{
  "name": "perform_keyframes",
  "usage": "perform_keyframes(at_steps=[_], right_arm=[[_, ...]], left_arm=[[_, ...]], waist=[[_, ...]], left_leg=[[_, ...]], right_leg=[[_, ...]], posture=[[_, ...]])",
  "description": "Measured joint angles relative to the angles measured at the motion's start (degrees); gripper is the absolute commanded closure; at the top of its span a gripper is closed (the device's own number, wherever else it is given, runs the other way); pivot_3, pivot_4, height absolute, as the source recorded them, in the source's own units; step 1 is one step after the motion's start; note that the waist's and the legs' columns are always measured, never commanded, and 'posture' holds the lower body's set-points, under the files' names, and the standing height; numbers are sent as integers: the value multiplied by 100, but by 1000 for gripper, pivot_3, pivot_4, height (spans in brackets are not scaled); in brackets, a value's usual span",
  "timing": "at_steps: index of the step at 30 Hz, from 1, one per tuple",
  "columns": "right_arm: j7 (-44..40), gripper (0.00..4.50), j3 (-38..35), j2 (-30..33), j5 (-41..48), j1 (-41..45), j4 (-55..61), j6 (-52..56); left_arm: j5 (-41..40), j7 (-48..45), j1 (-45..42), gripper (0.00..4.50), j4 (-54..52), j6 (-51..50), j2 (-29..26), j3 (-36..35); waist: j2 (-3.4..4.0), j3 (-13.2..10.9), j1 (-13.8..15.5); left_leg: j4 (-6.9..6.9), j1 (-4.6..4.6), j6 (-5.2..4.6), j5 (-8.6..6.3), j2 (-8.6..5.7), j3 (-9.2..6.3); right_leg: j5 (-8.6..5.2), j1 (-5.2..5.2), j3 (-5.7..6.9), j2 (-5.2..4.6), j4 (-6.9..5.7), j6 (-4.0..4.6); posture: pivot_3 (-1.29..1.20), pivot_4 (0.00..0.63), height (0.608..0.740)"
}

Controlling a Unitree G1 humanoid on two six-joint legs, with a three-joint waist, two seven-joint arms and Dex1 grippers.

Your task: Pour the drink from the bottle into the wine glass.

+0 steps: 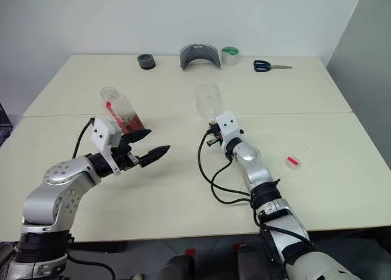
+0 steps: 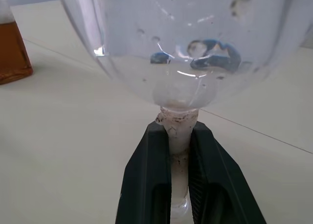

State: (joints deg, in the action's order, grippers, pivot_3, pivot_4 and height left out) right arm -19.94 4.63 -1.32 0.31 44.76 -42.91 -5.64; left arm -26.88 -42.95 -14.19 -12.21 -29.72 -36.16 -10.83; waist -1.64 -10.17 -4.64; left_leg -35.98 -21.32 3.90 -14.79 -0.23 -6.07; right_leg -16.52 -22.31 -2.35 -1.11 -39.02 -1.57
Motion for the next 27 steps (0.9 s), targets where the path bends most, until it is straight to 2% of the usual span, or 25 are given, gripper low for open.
perform_keyframes(at_steps=[9, 15, 17, 20, 27], right_arm=[[-152, 4345, -112, -82, 114, 50, -445, -411], [-234, 4345, -137, -123, 121, 110, -579, -484], [-254, 3615, -143, -130, 122, 114, -594, -503], [-283, 2751, -151, -180, 128, 114, -626, -504], [-368, 224, -128, -210, 128, 80, -630, -435]], left_arm=[[-342, 152, 263, 0, -780, -516, -92, -162], [-412, 471, -113, 0, -1134, -904, -128, -131], [-431, 520, -207, 0, -1210, -985, -131, -122], [-459, 529, -283, 0, -1221, -1033, -175, -100], [-452, 420, -271, 0, -1145, -941, -198, -97]], waist=[[1, -1, -1], [1, -1, -9], [1, -1, -14], [2, -1, -14], [4, -2, -3]], left_leg=[[-1, 15, 0, 0, 16, -5], [0, 23, 0, 0, 17, 0], [0, 23, 0, 0, 17, 2], [1, 23, 0, 0, 17, 2], [0, 20, 0, 1, 14, -1]], right_leg=[[0, 8, 2, 7, -10, 0], [0, 12, -2, 20, -12, 0], [0, 12, -4, 20, -11, 0], [0, 11, -4, 20, -11, 0], [0, 11, -1, 19, -10, 0]], posture=[[0, 150, 740], [0, 150, 740], [0, 150, 740], [0, 150, 740], [0, 150, 740]])
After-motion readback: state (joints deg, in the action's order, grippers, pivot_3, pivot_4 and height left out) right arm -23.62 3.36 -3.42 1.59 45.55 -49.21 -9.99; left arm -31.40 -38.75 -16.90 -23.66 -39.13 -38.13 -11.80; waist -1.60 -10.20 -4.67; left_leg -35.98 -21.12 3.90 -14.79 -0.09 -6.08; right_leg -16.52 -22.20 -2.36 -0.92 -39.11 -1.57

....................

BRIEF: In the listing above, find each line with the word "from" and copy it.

RESULT BELOW:
  "timing": "at_steps: index of the step at 30 Hz, from 1, one per tuple",
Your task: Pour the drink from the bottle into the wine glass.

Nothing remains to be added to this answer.